Saturday, November 14, 2015

The X-Files - S6:E19 "The Unnatural"

[ S6:E18 "Milagro" <<< Season 6 >>> S6:E20 "Three of a Kind" ]

Well, The X-Files is 0 for 2 this season (3 if you count the Bermuda Triangle) on broaching subjects of classic alien lore. Like Dreamland brought the show to Area 51 to questionable results, this episode takes on the Roswell crash - and I think I preferred it when this series took the high road, when Deep Throat scoffed in The Erlenmeyer Flask that Roswell was just a smoke screen. This is also the second episode this season that has switched out the phrase "The Truth Is Out There" in the opening credits, for frivolous reasons. The last one was Triangle's simple rendering of the phrase in German; this episode opts for a pun, "In The Big Inning" (giving you a sense for the mood of the rest of the episode). It is, indeed, largely a period episode, drawing many parallels to last season's Travelers, since Mulder once again seeks out Arthur Dales (although finding his brother with the same name instead), and is regaled with a history lesson in his apartment. Scully appears only in a couple of short scenes with Mulder (although shippers will just die for them). Like Travelers, this episode also junctions with the series' mythology, although it's treated almost as an afterthought. As last week's Milagro was a love letter to the art of writing, this episode, written and directed by David Duchovny (who hasn't had a co-writing credit since the third season, and never a directing credit on this show), is a love letter to baseball.

If it were just about baseball, I could write it off as a boring episode - because I'm not really into baseball (or sports in general). But it kind of bugs me that it tries to be a mythology episode, too, because it treats the mythology so flippantly. And it's a rather poor episode to feature such an important development in the show's mythology - the first time we get to see an alien shape-shifting into human form (and vice-versa). David Duchovny's first co-writing credit on this show was for the episode Colony, and Brian Thompson is back in this episode as the Alien Bounty Hunter. It's nice to see him again, since he hasn't had anything to do, really, on this show since The Red and the Black (and nothing substantial since the season 4 opener, Herrenvolk). And we finally get to see his true (alien) face (now that post-movie, aliens have been introduced on this show) - although the alien effects in this episode are kind of hokey. (Then again, maybe it's because in some of those scenes the aliens are acting goofy). Because this episode really isn't about a conspiracy of aliens hiding themselves among human civilization - it's about one particular alien's love of baseball (playing for "The Roswell Grays"), to the point that he's willing to risk the secrecy of "the project" to play ball. And I have a real hard time getting excited about it.

Memorable quotes:

Scully: Have you ever entertained the idea of trying to find life on this planet?
Mulder: I've seen the life on this planet, Scully, and that is exactly why I'm looking elsewhere.

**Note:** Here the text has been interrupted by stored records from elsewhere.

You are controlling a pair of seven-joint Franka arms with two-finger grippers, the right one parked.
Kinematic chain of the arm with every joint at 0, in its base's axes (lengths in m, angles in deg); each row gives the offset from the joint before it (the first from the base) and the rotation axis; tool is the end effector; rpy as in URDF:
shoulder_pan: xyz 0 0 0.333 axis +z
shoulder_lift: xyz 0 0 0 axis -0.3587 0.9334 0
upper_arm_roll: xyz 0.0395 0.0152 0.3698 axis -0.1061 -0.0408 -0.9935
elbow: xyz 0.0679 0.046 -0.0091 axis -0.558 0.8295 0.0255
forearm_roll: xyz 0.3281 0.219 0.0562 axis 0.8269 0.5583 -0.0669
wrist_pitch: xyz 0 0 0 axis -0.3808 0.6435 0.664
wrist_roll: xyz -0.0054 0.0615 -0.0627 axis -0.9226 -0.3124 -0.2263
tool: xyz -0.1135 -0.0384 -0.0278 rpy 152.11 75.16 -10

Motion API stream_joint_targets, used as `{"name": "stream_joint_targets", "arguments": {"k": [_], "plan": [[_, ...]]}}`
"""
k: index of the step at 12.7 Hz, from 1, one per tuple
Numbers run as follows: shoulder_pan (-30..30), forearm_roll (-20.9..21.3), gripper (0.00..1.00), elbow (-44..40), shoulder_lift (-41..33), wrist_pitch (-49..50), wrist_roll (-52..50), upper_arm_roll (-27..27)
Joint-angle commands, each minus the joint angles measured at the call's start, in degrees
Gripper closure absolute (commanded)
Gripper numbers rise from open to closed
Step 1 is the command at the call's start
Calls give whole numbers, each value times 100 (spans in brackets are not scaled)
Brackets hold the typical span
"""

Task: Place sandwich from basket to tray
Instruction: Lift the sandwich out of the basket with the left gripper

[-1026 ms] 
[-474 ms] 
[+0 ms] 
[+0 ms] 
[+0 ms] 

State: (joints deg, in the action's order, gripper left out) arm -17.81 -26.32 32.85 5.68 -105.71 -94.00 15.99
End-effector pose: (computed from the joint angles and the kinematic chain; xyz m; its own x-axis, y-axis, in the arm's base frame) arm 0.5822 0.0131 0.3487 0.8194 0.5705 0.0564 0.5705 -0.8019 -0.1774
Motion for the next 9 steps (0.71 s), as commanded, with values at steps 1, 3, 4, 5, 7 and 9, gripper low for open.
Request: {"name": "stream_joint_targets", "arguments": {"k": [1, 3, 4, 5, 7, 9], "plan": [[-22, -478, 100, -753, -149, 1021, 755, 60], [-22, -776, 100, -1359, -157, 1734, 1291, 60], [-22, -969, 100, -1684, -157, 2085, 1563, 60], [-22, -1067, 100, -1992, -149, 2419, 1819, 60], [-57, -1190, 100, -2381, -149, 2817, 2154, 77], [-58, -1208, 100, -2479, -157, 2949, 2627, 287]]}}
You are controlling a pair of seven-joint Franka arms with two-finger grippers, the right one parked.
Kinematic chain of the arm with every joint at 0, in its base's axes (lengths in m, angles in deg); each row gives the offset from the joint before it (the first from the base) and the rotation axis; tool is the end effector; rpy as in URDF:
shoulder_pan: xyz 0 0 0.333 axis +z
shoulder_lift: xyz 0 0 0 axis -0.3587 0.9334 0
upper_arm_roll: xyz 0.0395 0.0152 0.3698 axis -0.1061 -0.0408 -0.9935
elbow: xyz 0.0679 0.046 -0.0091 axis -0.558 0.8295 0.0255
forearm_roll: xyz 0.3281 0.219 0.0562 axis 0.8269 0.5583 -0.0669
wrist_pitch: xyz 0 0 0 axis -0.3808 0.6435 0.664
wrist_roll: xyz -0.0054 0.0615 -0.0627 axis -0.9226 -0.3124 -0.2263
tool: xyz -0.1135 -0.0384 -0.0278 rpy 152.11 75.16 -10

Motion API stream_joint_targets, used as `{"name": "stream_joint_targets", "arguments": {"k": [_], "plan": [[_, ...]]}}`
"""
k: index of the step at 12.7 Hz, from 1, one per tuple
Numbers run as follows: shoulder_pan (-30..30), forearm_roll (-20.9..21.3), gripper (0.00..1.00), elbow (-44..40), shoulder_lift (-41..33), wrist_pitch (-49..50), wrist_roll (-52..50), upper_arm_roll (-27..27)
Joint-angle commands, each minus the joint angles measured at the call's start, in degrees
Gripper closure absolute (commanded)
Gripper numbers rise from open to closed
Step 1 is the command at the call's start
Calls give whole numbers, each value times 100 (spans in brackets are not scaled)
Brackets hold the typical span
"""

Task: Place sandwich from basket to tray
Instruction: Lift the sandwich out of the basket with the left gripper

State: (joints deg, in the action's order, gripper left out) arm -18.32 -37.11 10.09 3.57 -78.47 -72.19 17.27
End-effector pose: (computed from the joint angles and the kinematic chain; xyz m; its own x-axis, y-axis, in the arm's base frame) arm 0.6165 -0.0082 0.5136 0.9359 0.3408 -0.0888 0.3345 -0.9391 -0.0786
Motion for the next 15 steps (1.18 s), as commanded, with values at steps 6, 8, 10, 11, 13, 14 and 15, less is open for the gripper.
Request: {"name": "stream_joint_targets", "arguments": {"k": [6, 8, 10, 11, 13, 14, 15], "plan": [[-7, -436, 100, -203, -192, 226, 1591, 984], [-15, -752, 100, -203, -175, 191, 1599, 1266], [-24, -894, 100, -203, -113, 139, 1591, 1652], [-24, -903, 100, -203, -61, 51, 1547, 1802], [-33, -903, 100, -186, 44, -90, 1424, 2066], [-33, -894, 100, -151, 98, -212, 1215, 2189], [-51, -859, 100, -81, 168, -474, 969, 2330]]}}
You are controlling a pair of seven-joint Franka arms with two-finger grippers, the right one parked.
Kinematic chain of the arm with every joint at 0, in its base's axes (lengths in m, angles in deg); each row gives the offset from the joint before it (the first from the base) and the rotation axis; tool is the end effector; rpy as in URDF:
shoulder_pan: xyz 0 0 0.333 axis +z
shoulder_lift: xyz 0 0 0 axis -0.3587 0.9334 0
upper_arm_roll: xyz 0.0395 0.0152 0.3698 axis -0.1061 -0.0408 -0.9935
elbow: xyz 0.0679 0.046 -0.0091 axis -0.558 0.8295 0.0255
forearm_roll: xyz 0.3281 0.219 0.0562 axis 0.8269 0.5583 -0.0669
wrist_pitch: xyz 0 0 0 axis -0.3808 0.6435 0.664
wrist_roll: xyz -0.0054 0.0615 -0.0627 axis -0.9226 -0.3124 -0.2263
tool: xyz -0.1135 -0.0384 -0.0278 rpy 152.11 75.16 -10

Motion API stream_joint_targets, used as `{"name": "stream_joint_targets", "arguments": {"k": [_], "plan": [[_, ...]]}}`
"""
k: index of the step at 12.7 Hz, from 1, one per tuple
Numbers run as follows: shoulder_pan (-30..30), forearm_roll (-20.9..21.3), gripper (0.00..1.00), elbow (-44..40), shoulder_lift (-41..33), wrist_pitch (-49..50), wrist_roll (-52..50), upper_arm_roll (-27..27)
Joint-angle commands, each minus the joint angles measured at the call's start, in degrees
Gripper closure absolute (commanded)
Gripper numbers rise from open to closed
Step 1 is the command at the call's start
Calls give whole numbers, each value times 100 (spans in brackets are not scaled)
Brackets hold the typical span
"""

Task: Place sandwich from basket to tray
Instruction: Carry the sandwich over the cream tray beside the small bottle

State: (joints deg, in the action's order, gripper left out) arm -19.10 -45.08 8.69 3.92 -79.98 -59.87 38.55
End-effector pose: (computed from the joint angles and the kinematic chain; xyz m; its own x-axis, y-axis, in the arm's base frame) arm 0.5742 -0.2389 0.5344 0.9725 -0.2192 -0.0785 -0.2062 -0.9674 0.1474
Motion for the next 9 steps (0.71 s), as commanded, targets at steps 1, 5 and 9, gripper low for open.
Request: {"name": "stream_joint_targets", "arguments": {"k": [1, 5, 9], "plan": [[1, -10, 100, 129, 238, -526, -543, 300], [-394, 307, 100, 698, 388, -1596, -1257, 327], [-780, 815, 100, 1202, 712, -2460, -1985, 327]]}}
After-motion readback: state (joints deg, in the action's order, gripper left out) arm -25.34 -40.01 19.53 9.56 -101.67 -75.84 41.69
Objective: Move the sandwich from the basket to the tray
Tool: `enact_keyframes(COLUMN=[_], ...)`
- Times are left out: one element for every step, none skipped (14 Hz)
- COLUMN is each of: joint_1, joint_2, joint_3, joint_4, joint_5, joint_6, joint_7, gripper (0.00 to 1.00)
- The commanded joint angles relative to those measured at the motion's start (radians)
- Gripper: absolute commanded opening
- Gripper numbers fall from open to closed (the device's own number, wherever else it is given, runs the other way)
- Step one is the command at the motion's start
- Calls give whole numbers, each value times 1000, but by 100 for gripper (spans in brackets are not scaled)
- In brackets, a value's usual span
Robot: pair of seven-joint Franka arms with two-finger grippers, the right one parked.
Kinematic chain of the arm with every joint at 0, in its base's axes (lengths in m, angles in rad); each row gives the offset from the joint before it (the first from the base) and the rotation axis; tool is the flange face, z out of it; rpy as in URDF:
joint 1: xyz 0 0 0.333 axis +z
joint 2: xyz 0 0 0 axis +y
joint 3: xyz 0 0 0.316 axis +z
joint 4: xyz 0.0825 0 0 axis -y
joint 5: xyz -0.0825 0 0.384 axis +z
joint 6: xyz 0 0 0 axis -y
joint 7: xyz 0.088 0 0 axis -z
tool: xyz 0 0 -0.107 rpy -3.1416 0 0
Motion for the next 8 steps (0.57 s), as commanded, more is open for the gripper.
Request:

Mulder: This cuts to the very heart of the mystery of what I've been doing with my life for the past ten years.
Arthur Dales: Baseball is the key to life. If you just understood baseball better, all your other questions - the aliens, the conspiracies - they would all, in their way, be answered by the baseball gods.

(I've quoted these passages out of sequence in order to prove a point - this about sums up the reason for my frustration with this episode: Alien conspiracies? Let's talk about baseball!)

Mulder: Let me get this straight, a free-spirited alien fell in love with baseball, and ran away from the other non-fun-having aliens, and made himself black, because that would prevent him from getting to the majors, where his unspeakable secret might be discovered by an obtrusive press and public.

(There. That's what the episode's about. And it's as ridiculous as it sounds. Now I've saved you the time of having to watch it yourself).

Mulder: Okay, so is Ex a man who is metaphorically an alien, or an alien who is metaphorically a man, or a something in between that is literally an alien-human hybrid?

(I've been asking this question of the mythology for six years' worth of episodes now).